Wednesday, June 28, 2017 This Week's Paper

The Things We Like

Lantern Slide Program

Lantern slide programs enthralled 19th-century audiences. A projector containing a candle or oil lamp would transmit and enlarge images from hand-painted glass slides onto a wall. A more modern version used an incandescent bulb as a light source and projected slides made from hand-tinted photographs. Washington State History Museum currently has an exhibit on this topic. A free program will take place at 7 p.m. on June at the Knights of Pythias Hall, located on Broadway in downtown. See for yourself what the excitement was about.


Students of Larisa Zhukovskaya will perform a concert at 6 p.m. on June 2 at Scheebeck Concert Hall, located at the University of Puget Sound. Admission is free. The Community Music Department is a year-round music program offering opportunities for students of all ages. It nurtures talent and recognizes the musical potential in every individual. For more information call (253) 879-3575.


Puget Sound Book Artists will bring a new exhibit to Collins Memorial Library at the University of Puget Sound. The exhibit, curated by Lucia Harrison, MalPina Chan, Debbi Commodore and Randi Parkhurst, showcases the work of members of the organization. The exhibition opens on June 7 and runs through July 31. The opening reception will be from 4:30-6:30 on June 7. It is free and open to the public.
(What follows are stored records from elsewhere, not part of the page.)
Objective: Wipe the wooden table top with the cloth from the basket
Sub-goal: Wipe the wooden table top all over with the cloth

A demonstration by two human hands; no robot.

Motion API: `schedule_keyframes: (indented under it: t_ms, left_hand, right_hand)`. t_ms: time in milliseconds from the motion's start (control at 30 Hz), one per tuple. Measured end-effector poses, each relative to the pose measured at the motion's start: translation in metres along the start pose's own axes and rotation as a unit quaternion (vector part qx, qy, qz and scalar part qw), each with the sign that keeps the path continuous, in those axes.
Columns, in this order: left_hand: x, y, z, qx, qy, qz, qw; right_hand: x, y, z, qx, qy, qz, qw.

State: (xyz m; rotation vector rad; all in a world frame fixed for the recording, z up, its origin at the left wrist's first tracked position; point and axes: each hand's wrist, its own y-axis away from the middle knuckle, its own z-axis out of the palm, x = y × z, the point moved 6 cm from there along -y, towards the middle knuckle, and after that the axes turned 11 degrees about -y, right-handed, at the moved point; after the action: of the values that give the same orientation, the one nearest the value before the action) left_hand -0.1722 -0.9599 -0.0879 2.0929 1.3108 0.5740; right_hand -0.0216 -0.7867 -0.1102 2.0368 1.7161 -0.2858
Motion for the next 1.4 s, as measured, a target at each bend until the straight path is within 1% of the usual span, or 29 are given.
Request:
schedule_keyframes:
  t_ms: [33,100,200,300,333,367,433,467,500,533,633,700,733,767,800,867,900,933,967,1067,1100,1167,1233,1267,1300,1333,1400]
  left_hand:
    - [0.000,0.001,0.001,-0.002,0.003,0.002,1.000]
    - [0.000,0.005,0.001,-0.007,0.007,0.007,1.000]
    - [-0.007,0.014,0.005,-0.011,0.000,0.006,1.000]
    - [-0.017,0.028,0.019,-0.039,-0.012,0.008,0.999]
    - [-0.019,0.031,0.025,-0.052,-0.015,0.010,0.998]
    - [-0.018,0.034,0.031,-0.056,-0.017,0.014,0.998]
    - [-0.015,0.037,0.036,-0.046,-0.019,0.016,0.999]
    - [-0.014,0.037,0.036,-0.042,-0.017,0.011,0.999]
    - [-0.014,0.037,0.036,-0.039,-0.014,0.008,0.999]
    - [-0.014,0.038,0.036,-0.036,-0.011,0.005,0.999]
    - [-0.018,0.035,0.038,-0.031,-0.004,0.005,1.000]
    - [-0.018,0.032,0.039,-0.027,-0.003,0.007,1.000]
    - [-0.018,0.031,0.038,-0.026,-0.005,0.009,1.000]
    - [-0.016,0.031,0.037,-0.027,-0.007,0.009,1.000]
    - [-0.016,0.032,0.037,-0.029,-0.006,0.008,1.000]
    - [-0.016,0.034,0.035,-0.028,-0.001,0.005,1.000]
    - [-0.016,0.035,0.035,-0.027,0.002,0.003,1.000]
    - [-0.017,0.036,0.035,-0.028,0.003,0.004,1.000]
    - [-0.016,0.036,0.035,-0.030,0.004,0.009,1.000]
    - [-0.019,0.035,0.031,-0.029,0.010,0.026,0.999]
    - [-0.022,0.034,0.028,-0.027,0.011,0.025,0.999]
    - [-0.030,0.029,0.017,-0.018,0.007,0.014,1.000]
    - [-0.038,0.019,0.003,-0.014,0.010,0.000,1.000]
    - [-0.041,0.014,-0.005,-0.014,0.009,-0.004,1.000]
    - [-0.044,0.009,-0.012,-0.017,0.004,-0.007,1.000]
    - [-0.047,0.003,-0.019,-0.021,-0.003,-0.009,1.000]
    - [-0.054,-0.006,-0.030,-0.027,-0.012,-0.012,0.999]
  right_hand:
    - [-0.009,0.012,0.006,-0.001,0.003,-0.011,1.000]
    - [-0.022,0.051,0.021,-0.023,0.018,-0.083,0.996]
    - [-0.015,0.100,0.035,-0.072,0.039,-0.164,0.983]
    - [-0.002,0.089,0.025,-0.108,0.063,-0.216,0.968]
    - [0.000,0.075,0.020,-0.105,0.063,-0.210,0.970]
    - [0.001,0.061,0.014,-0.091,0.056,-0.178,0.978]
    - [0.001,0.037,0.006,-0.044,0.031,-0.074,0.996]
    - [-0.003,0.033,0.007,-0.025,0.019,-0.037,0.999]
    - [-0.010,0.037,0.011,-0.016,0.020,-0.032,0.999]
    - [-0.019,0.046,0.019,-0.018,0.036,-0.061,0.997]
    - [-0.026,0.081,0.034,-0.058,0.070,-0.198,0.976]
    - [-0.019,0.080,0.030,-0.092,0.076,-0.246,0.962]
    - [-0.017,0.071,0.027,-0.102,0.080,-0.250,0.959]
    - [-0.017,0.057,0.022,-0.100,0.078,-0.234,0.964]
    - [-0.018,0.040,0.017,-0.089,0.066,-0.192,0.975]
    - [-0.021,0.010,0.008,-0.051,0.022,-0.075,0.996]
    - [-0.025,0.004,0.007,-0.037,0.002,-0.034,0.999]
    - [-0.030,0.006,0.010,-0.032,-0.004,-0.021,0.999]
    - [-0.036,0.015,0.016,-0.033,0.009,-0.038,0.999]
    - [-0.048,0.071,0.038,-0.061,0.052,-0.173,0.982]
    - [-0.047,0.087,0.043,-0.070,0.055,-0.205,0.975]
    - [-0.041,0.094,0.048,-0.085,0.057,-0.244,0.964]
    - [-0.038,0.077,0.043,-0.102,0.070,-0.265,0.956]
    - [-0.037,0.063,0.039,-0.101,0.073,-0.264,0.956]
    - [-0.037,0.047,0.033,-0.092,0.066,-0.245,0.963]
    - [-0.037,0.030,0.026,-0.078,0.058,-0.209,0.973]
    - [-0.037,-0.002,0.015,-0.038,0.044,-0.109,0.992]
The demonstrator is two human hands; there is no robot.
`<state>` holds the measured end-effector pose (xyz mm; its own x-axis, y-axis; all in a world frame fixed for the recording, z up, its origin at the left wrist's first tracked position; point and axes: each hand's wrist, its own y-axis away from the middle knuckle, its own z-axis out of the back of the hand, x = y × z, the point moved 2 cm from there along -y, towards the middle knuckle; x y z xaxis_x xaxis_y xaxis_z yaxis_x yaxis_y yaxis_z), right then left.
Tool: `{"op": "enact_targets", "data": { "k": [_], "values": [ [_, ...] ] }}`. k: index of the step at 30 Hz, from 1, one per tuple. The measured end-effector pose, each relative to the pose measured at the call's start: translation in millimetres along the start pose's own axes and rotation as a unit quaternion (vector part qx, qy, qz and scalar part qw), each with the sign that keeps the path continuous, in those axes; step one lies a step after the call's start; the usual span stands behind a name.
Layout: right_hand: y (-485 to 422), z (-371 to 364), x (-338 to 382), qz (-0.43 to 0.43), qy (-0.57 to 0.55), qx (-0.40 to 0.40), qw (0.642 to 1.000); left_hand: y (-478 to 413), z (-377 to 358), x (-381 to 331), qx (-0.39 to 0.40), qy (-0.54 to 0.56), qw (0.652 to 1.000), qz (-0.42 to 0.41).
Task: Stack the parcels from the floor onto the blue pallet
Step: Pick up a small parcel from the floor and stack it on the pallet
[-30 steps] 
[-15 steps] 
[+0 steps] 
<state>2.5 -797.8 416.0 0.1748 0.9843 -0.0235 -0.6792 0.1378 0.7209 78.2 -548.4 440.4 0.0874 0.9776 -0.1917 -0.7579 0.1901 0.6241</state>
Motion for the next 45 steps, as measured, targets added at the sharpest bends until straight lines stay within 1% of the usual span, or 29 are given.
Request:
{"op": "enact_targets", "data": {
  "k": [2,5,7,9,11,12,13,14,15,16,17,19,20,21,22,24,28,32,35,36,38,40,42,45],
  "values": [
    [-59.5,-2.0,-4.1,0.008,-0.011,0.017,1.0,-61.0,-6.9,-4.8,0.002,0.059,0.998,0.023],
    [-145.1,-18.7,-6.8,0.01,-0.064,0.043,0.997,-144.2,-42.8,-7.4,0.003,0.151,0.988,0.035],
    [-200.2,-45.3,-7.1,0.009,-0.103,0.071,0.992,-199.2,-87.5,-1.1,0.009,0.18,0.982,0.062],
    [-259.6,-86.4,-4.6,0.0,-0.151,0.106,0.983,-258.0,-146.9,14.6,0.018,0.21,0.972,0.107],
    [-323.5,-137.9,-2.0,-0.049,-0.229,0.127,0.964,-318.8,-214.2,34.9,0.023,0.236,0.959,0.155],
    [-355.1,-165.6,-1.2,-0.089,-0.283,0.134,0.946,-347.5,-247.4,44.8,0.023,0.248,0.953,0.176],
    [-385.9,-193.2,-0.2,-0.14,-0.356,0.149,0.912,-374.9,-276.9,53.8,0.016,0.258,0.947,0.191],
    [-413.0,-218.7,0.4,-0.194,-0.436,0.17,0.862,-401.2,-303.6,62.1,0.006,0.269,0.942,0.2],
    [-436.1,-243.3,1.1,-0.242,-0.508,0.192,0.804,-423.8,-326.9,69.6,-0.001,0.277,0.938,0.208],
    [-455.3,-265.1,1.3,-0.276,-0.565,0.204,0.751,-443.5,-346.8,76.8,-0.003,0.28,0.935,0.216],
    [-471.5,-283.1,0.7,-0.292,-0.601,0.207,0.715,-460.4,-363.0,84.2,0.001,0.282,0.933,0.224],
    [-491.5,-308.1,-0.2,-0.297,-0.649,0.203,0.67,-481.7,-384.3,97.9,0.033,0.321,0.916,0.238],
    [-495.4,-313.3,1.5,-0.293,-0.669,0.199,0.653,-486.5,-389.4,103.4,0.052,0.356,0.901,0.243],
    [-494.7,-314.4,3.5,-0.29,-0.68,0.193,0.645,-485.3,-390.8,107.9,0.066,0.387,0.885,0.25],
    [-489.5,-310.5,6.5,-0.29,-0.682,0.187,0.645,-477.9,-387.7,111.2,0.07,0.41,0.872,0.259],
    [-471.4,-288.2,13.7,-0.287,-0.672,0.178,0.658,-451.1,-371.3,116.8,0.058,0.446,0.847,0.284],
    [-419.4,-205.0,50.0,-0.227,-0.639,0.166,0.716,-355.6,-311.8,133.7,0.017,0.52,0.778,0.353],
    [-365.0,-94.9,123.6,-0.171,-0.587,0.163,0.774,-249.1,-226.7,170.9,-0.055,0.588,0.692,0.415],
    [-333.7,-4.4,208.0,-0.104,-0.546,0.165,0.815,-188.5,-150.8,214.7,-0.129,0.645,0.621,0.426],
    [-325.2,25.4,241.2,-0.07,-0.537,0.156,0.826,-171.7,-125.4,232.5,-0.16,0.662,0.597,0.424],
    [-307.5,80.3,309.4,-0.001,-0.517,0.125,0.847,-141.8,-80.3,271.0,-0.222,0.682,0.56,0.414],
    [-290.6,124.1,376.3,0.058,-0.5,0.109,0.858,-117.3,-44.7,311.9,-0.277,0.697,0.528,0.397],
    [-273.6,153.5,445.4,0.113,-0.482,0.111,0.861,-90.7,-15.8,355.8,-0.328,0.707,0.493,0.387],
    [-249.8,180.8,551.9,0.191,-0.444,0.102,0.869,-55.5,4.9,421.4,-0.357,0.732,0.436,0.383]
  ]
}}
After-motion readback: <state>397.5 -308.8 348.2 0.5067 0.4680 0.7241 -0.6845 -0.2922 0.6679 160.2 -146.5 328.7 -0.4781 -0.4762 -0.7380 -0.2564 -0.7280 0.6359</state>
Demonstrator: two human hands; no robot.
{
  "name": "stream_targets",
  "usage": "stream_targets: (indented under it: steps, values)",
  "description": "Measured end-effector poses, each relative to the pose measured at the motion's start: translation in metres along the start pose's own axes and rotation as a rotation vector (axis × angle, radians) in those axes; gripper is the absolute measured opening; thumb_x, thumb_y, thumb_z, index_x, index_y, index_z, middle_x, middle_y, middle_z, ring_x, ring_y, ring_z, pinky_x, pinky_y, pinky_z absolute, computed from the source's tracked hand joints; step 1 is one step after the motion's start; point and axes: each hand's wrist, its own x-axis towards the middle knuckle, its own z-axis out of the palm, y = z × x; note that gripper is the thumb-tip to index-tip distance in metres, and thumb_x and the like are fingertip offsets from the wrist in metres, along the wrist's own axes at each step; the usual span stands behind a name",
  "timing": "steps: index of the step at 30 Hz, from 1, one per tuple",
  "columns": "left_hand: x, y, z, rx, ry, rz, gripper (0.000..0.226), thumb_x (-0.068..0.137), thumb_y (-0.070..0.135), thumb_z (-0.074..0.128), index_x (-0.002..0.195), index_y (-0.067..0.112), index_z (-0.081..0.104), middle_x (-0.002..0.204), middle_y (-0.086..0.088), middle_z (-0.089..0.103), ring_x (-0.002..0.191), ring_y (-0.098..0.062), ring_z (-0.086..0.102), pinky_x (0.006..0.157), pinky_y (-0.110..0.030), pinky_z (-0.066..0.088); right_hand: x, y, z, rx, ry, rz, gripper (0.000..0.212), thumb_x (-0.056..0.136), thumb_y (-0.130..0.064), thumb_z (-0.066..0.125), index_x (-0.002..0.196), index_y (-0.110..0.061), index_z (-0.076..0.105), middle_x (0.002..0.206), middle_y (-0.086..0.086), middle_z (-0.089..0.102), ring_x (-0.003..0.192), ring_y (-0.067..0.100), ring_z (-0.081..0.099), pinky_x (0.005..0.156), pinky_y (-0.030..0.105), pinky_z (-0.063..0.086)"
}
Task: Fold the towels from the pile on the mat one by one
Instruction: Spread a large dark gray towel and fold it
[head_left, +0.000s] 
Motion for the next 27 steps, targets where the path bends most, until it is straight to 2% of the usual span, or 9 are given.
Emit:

Young Community Music students perform selected songs from “The Wiz” at 6 p.m. on June 7 at Schneebeck Concert Hall at the University of Puget Sound. Admission is free. Elizabeth Gettel is the director and Stacey Johnson is the choreographer.


This exhibit at Washington State History Museum tells the story of noted Tacoma businessman Allen C. Mason and his purchase of an Egyptian mummy. He donated it to Washington State Historical Society in 1897. The mummy and its painted coffins have been the subject of much study over the decades, with the most recent work being done by Dr. Elias and the Akhmim Mummy Studies Consortium. Tacoma General Hospital worked with the Society to make high-resolution scans of the mummy, which were used to create a forensic portrait of the late Ankh-Wennefer.